Please repeat the records exactly from their first line, finishing at the line containing "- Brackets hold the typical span" and including it.

□ □ □

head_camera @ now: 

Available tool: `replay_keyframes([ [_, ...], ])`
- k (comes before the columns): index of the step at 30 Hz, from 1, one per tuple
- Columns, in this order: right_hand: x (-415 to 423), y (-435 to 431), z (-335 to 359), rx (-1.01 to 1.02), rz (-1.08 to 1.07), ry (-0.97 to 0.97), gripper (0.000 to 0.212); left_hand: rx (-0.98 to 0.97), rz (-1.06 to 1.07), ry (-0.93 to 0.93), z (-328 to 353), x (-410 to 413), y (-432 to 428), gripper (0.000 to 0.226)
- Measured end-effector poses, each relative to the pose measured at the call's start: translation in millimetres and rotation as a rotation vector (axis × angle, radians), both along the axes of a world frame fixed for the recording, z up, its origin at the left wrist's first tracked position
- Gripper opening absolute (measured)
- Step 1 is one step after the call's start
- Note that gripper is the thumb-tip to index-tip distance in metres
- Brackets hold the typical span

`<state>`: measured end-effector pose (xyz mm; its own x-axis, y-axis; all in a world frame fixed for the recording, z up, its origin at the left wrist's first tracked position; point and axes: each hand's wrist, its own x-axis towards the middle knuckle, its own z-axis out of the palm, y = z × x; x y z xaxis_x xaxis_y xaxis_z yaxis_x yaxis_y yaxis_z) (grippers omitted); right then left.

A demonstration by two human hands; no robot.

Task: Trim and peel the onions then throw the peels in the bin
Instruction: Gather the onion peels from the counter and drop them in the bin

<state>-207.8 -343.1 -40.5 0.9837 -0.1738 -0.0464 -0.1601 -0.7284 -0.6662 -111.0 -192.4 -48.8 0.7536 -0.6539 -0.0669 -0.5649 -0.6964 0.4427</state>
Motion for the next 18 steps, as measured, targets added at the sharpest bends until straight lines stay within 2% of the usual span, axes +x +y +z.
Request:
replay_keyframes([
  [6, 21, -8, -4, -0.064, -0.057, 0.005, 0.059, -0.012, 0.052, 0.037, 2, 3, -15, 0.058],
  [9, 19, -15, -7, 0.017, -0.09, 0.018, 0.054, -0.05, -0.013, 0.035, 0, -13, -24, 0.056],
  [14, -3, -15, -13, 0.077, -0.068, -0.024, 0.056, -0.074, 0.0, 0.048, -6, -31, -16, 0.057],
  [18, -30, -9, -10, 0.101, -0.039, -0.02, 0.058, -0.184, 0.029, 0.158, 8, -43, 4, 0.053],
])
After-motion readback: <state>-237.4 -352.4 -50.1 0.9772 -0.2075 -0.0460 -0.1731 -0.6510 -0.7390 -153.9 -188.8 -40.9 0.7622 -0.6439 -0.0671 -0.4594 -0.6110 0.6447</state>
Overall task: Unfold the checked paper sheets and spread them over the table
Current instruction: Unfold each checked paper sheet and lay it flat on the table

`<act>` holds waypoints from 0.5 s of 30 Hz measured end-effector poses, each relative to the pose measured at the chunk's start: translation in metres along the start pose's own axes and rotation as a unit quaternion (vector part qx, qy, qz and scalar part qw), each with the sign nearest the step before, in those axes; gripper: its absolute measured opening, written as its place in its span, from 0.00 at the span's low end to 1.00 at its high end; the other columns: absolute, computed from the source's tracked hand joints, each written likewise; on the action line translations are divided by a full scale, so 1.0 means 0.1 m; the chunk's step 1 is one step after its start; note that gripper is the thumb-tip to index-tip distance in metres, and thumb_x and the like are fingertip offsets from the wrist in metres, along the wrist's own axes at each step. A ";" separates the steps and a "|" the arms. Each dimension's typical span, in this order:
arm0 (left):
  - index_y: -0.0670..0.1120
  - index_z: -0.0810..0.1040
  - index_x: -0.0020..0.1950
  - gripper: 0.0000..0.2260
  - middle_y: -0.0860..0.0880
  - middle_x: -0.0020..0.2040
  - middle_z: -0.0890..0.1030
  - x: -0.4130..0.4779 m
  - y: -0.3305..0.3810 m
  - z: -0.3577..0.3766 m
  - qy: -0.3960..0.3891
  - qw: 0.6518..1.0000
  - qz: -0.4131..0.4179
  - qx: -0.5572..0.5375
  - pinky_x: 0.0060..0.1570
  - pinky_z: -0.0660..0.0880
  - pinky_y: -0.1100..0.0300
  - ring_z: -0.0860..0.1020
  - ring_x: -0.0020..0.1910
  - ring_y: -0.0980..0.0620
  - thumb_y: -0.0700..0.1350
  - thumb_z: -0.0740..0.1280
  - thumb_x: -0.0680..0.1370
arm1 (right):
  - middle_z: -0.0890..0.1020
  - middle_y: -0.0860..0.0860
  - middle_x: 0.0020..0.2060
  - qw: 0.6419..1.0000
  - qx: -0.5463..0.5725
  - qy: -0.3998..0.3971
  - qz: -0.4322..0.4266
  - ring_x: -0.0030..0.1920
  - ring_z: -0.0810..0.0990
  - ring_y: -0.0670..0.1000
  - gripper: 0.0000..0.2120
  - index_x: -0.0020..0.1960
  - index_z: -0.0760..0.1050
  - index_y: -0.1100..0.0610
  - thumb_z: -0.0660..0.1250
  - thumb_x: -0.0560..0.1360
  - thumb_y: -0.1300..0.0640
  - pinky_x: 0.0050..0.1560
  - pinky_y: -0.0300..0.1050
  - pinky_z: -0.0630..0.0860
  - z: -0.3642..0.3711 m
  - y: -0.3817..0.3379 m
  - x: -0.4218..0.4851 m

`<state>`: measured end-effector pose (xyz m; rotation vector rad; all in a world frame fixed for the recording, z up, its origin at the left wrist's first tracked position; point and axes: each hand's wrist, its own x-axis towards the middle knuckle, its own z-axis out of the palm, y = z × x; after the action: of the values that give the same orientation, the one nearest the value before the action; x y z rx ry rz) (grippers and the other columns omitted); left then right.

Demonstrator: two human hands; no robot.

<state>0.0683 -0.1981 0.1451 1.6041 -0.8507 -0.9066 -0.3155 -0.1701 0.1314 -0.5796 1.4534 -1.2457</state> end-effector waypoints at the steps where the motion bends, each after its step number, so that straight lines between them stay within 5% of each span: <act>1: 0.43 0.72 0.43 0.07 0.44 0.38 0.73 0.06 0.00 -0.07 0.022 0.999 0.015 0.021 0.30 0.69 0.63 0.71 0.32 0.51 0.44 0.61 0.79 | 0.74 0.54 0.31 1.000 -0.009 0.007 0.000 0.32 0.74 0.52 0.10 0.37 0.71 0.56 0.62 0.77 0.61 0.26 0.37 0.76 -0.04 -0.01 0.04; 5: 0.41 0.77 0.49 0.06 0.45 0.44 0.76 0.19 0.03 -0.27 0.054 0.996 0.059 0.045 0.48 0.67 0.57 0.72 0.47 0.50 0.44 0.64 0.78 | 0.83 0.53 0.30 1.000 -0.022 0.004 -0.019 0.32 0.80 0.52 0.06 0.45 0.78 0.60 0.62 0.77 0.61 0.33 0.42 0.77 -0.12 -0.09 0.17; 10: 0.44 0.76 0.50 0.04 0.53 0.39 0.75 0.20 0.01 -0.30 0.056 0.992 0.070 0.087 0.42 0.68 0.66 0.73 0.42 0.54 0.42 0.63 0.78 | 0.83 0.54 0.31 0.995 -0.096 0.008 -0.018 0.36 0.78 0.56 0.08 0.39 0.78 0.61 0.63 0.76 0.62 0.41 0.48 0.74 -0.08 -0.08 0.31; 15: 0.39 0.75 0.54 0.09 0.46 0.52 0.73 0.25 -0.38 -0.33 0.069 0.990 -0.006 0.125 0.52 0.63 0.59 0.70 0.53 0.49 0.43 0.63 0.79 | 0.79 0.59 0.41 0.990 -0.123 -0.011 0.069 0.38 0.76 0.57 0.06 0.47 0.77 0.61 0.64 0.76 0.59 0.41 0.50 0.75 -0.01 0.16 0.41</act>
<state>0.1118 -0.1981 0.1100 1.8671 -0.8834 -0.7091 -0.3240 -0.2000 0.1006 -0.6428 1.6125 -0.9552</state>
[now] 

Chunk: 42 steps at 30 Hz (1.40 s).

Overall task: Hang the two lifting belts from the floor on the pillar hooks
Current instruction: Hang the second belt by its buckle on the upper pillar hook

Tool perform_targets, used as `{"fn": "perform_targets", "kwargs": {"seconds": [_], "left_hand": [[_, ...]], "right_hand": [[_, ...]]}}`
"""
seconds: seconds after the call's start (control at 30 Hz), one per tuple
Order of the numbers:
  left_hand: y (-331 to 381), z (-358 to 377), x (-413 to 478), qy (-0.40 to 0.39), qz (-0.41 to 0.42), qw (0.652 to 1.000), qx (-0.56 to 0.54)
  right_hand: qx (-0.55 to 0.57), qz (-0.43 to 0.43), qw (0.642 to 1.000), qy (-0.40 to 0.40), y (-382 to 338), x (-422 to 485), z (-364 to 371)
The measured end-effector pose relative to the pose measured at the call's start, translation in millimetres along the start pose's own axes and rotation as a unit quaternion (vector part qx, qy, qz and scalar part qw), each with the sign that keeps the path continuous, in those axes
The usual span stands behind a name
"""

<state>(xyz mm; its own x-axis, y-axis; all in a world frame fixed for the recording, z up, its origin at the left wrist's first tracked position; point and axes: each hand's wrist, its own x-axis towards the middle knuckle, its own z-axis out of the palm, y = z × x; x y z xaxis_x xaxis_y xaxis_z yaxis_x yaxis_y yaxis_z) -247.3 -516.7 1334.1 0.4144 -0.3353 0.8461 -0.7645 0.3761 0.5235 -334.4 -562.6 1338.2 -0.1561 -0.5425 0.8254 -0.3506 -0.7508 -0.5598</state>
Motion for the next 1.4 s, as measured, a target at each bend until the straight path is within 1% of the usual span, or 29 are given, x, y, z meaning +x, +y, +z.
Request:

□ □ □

■ Response to the exercise:
head_camera @ now: 

Available tool: `replay_keyframes([ [_, ...], ])`
- k (comes before the columns): index of the step at 30 Hz, from 1, one per tuple
- Columns, in this order: right_hand: x (-415 to 423), y (-435 to 431), z (-335 to 359), rx (-1.01 to 1.02), rz (-1.08 to 1.07), ry (-0.97 to 0.97), gripper (0.000 to 0.212); left_hand: rx (-0.98 to 0.97), rz (-1.06 to 1.07), ry (-0.93 to 0.93), z (-328 to 353), x (-410 to 413), y (-432 to 428), gripper (0.000 to 0.226)
- Measured end-effector poses, each relative to the pose measured at the call's start: translation in millimetres and rotation as a rotation vector (axis × angle, radians), both along the axes of a world frame fixed for the recording, z up, its origin at the left wrist's first tracked position
- Gripper opening absolute (measured)
- Step 1 is one step after the call's start
- Note that gripper is the thumb-tip to index-tip distance in metres
- Brackets hold the typical span

For this exercise, nothing more remains to be given.